Metal seals have been utilized in various forms for centuries due to their reliable performance in withstanding high pressure and high temperature environments. One of the earliest recorded references to metal seals can be found in a patent created in the 1860’s where a metal seal could be used for water, steam or gas piping. However, it is likely that other forms of metal seals were used well before this patent was created. Starting in the 1920’s and 1930’s oil well drilling and production progressed in America and metal ring gaskets were incorporated into oilfield wellhead equipment. By 1936, the American Petroleum Institute (API) issued a Tentative Standard on Ring-Joints for steel Flanges and Flange Unions for use with API Tubular Goods. The American Standards Association (ASA) began compiling the available information on ring gaskets in 1949 and developed the ASA B16.20 standard, which later became known as ASME B16.20 and included design detail for ring-joint gaskets as well as spiral-wound and jacketed gaskets.

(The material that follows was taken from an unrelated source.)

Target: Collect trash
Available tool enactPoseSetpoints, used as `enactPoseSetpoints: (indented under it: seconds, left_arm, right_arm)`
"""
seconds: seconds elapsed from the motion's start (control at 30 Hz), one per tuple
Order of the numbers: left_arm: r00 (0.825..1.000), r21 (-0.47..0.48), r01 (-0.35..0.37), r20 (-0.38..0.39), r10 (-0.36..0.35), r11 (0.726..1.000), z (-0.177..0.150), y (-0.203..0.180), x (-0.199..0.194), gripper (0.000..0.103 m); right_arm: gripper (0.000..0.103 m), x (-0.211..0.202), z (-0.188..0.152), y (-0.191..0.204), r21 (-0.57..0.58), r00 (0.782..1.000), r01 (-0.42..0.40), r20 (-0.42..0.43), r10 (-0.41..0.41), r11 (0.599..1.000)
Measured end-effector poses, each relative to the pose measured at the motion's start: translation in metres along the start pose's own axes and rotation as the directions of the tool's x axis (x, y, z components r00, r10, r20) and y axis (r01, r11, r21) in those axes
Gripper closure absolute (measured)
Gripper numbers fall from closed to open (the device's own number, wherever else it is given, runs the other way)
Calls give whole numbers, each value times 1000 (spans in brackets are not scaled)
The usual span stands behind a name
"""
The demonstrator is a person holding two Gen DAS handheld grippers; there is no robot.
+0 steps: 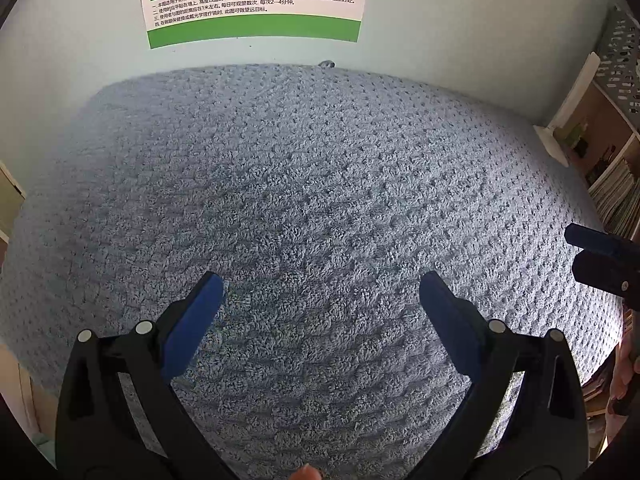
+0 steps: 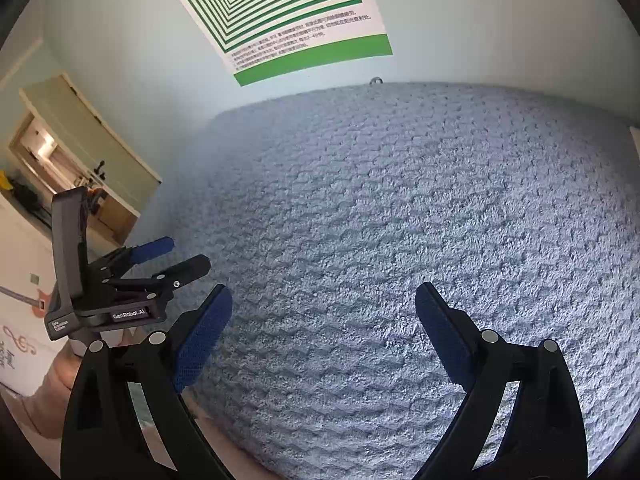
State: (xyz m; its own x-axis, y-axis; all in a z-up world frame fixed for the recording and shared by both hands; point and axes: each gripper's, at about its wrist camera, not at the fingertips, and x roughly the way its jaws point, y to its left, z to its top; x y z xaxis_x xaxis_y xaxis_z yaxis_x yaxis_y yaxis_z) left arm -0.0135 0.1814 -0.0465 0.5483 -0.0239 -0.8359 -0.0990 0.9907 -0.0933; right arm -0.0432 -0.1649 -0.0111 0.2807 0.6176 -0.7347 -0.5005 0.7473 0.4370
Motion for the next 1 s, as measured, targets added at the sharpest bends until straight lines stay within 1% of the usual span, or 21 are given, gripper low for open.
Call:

Throughout the time ring-joint gaskets were being developed and incorporated into standards, equipment manufacturers and designers continued to develop proprietary metal seal designs. These proprietary designs are continuing to be developed to satisfy the relentless need for equipment design improvements in order to extract and produce oil and gas resources under increasingly difficult environmental conditions.

Since 1960, Vanco has manufactured standard ring-joint gaskets, such as the R-Type, RX-Type and BX-Type, as well as complex proprietary designs utilized in subsea and surface equipment designed by various original equipment manufacturers.

Vanco’s products are manufactured at our location in Stafford, Texas.